The torpedo punt (also known as screw punt or spiral punt) is a type of punt kick implemented in Australian rules football, Rugby union & Rugby league, and more generally with an ellipsoidal football. The torpedo punt is the longest type of punt kick. It is also the predominant form of punt used in gridiron football codes.

In flight, the ball spins about its long axis, instead of end over end (as the drop punt does) or not at all (as a typical punt kick does), making the flight of the ball more aerodynamic, but more difficult to catch (or mark in some football codes). The pointier ends make the ball easier to catch in American Football.  With extra distance, this type of kick is also more difficult to accurately judge depth. If kicked correctly, an Australian football can travel up to 80 metres, while a normal punt will travel slightly less far. 

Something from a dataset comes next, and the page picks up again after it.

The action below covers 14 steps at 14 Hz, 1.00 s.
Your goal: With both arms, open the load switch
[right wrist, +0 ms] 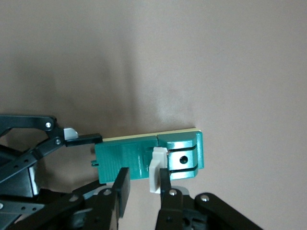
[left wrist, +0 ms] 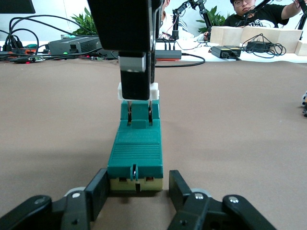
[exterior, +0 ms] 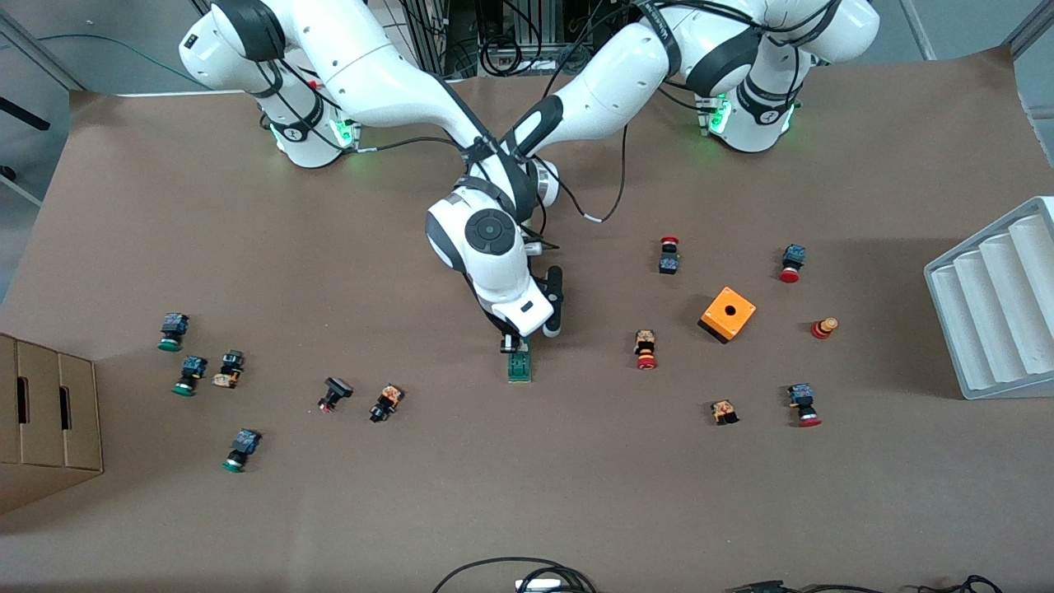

In Australian rules football, the kick has become less common since the 1980s, as modern tactics have meant that accuracy has become typically more important than distance in field kicking; as such, coaches now prefer the use of the drop punt, and discouraging the use of the torpedo in general field play as a comparatively low percentage kick. The kick may still be seen when a player needs additional distance.

In the Rugby codes the kick is rarely used. It is used in the back line as a clearing kick.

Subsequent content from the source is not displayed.